Copy out every entry that follows, without a single picture.
### TASK INPUT ###
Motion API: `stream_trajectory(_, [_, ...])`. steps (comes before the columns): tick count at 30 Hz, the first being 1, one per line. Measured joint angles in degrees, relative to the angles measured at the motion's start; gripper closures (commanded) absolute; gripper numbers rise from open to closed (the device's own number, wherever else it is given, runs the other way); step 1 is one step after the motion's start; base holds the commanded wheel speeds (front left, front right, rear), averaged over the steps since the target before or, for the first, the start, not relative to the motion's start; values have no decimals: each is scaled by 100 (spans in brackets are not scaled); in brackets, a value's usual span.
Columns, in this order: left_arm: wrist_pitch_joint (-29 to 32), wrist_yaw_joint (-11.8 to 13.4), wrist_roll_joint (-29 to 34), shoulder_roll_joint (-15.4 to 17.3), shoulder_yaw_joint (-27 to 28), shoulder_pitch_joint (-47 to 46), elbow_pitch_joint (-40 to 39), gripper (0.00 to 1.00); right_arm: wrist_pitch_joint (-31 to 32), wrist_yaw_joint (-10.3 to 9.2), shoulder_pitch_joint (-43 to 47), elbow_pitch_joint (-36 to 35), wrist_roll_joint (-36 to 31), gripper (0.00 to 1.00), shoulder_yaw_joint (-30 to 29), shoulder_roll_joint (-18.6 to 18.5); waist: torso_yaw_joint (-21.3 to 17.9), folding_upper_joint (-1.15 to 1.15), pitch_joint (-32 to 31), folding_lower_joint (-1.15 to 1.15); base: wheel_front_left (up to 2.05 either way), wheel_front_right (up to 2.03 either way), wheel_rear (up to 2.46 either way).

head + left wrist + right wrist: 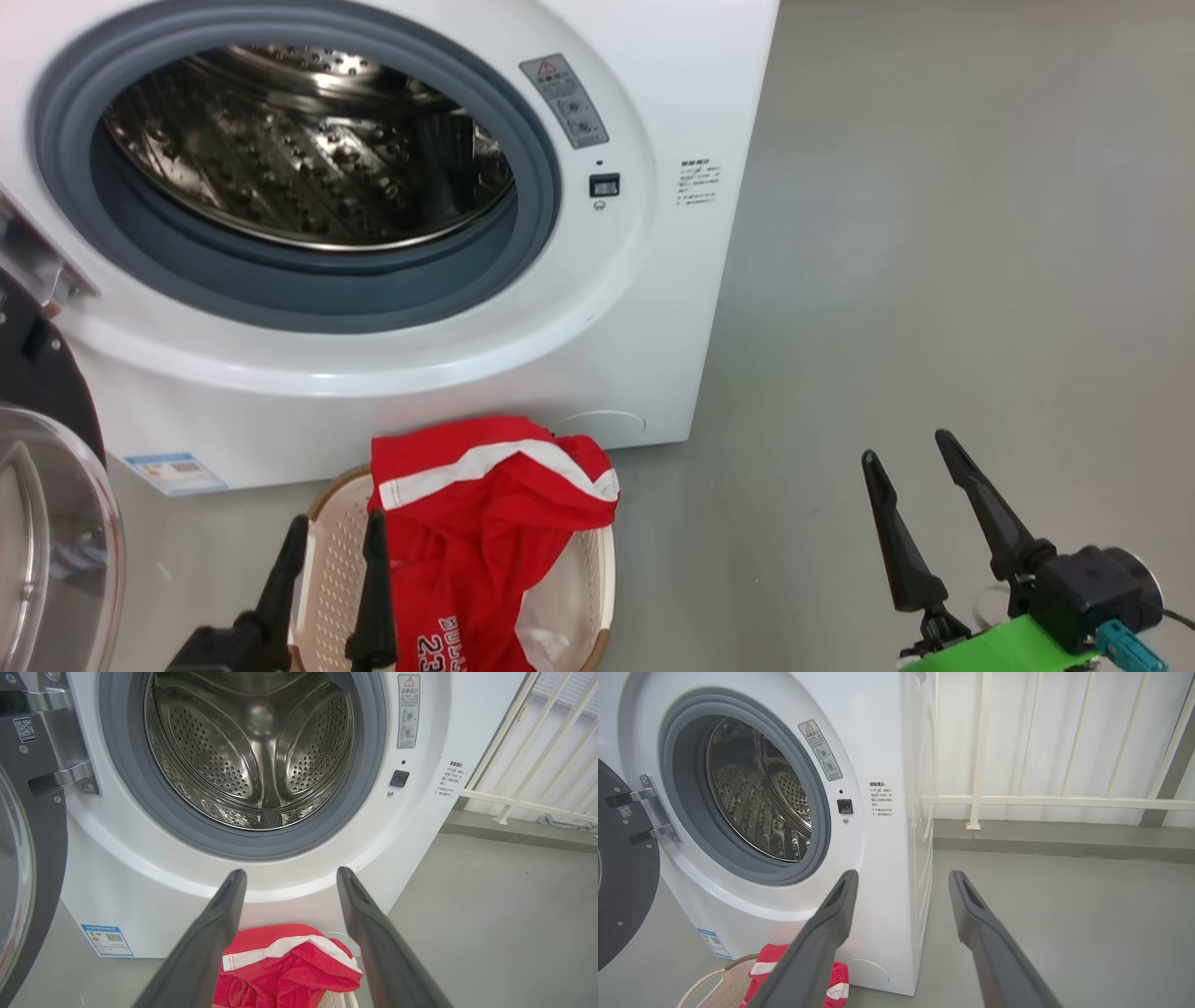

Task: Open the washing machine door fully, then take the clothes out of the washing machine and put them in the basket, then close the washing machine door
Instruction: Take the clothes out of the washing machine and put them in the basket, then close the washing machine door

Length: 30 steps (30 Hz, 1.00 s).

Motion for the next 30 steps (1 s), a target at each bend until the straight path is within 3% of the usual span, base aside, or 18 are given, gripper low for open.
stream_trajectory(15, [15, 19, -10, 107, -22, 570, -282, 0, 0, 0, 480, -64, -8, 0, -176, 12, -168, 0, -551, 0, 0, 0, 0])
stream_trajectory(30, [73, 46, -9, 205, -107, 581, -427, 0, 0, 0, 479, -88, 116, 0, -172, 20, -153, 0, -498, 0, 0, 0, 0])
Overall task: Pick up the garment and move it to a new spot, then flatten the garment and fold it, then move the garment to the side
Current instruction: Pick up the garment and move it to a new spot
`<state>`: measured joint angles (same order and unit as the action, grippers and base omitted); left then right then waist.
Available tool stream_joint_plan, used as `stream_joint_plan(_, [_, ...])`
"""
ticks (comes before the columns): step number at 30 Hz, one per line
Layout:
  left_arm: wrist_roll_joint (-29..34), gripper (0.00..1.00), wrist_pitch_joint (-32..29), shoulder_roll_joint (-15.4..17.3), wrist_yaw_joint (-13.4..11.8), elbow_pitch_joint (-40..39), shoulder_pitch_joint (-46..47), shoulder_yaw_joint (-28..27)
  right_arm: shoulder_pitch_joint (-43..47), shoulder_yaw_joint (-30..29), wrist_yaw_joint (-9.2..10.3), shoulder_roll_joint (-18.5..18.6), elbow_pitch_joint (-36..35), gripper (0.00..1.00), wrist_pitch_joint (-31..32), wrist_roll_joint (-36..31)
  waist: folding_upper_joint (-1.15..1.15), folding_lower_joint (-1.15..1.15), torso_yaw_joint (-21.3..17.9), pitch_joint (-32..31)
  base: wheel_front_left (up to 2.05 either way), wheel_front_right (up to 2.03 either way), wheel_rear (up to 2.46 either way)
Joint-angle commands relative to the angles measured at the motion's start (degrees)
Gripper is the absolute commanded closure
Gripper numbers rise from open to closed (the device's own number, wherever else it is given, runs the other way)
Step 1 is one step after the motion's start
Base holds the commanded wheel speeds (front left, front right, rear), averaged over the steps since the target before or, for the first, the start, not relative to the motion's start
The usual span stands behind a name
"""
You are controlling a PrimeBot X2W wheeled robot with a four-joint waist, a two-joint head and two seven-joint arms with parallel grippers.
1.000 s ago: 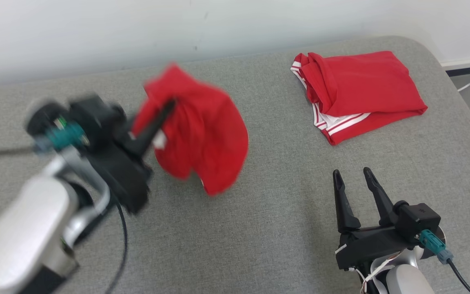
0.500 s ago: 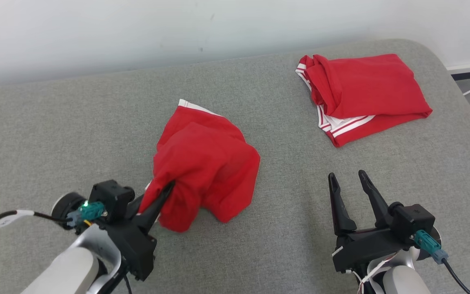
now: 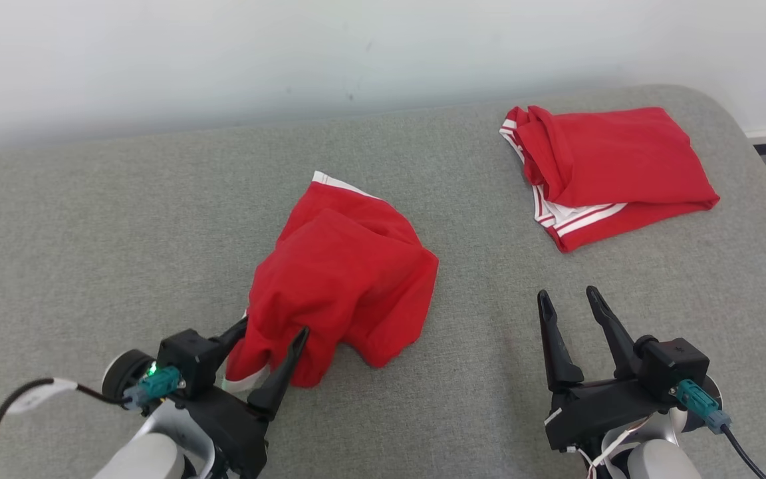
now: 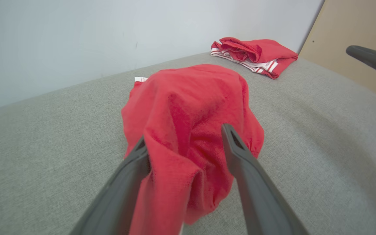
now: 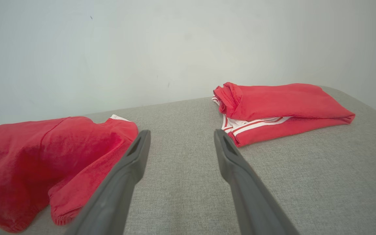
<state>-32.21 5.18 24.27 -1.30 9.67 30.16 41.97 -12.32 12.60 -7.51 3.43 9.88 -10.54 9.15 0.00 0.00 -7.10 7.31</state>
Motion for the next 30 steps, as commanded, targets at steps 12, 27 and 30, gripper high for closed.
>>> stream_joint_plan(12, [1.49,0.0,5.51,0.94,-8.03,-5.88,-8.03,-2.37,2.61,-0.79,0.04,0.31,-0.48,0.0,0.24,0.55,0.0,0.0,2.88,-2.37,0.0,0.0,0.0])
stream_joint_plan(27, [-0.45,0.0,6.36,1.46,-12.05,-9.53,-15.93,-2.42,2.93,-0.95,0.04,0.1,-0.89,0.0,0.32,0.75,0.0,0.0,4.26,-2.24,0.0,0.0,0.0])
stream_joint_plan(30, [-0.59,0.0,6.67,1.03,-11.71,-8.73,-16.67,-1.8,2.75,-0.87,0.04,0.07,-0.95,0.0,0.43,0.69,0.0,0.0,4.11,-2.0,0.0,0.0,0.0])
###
SOLUTION FOR THIS PROBLEM =
Motion API: `stream_trajectory(_, [_, ...])`. steps (comes before the columns): tick count at 30 Hz, the first being 1, one per line. Measured joint angles in degrees, relative to the angles measured at the motion's start; gripper closures (commanded) absolute; gripper numbers rise from open to closed (the device's own number, wherever else it is given, runs the other way); step 1 is one step after the motion's start; base holds the commanded wheel speeds (front left, front right, rear), averaged over the steps since the target before or, for the first, the start, not relative to the motion's start; values have no decimals: each is scaled by 100 (spans in brackets are not scaled); in brackets, a value's usual span.
Columns, in this order: left_arm: wrist_pitch_joint (-29 to 32), wrist_yaw_joint (-11.8 to 13.4), wrist_roll_joint (-29 to 34), shoulder_roll_joint (-15.4 to 17.3), shoulder_yaw_joint (-27 to 28), shoulder_pitch_joint (-47 to 46), elbow_pitch_joint (-40 to 39), gripper (0.00 to 1.00); right_arm: wrist_pitch_joint (-31 to 32), wrist_yaw_joint (-10.3 to 9.2), shoulder_pitch_joint (-43 to 47), elbow_pitch_joint (-36 to 35), wrist_roll_joint (-36 to 31), gripper (0.00 to 1.00), shoulder_yaw_joint (-30 to 29), shoulder_roll_joint (-18.6 to 18.5); waist: torso_yaw_joint (-21.3 to 17.9), folding_upper_joint (-1.15 to 1.15), pitch_joint (-32 to 31), folding_lower_joint (-1.15 to 1.15); base: wheel_front_left (up to 2.05 either way), wheel_front_right (up to 2.03 either way), wheel_rear (up to 2.46 either way).

head + left wrist + right wrist: 

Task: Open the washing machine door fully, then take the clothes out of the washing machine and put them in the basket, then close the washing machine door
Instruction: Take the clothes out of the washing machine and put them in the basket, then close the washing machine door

Length: 30 steps (30 Hz, 1.00 s).

Motion for the next 30 steps (1 s), a target at each bend until the straight path is within 3% of the usual span, base aside, or 18 are given, gripper low for open.
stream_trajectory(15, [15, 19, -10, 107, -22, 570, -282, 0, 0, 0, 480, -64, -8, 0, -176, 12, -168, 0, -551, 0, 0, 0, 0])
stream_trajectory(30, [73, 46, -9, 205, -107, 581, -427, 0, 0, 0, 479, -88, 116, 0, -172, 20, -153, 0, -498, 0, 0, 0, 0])
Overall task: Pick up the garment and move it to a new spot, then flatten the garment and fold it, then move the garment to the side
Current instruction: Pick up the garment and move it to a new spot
`<state>`: measured joint angles (same order and unit as the action, grippers and base omitted); left then right then waist.
Available tool stream_joint_plan, used as `stream_joint_plan(_, [_, ...])`
"""
ticks (comes before the columns): step number at 30 Hz, one per line
Layout:
  left_arm: wrist_roll_joint (-29..34), gripper (0.00..1.00), wrist_pitch_joint (-32..29), shoulder_roll_joint (-15.4..17.3), wrist_yaw_joint (-13.4..11.8), elbow_pitch_joint (-40..39), shoulder_pitch_joint (-46..47), shoulder_yaw_joint (-28..27)
  right_arm: shoulder_pitch_joint (-43..47), shoulder_yaw_joint (-30..29), wrist_yaw_joint (-9.2..10.3), shoulder_roll_joint (-18.5..18.6), elbow_pitch_joint (-36..35), gripper (0.00..1.00), wrist_pitch_joint (-31..32), wrist_roll_joint (-36..31)
  waist: folding_upper_joint (-1.15..1.15), folding_lower_joint (-1.15..1.15), torso_yaw_joint (-21.3..17.9), pitch_joint (-32..31)
  base: wheel_front_left (up to 2.05 either way), wheel_front_right (up to 2.03 either way), wheel_rear (up to 2.46 either way)
Joint-angle commands relative to the angles measured at the motion's start (degrees)
Gripper is the absolute commanded closure
Gripper numbers rise from open to closed (the device's own number, wherever else it is given, runs the other way)
Step 1 is one step after the motion's start
Base holds the commanded wheel speeds (front left, front right, rear), averaged over the steps since the target before or, for the first, the start, not relative to the motion's start
The usual span stands behind a name
"""
You are controlling a PrimeBot X2W wheeled robot with a four-joint waist, a two-joint head and two seven-joint arms with parallel grippers.
1.000 s ago: 
0.500 s ago: 
now: 
now: 
now: 
<state>-32.21 5.18 24.27 -1.30 9.67 30.16 41.97 -12.32 12.60 -7.51 3.43 9.88 -10.54 9.15 0.00 0.00 -7.10 7.31</state>
Motion for the next 30 steps, as commanded, targets at steps 12, 27 and 30, gripper high for closed.
>>> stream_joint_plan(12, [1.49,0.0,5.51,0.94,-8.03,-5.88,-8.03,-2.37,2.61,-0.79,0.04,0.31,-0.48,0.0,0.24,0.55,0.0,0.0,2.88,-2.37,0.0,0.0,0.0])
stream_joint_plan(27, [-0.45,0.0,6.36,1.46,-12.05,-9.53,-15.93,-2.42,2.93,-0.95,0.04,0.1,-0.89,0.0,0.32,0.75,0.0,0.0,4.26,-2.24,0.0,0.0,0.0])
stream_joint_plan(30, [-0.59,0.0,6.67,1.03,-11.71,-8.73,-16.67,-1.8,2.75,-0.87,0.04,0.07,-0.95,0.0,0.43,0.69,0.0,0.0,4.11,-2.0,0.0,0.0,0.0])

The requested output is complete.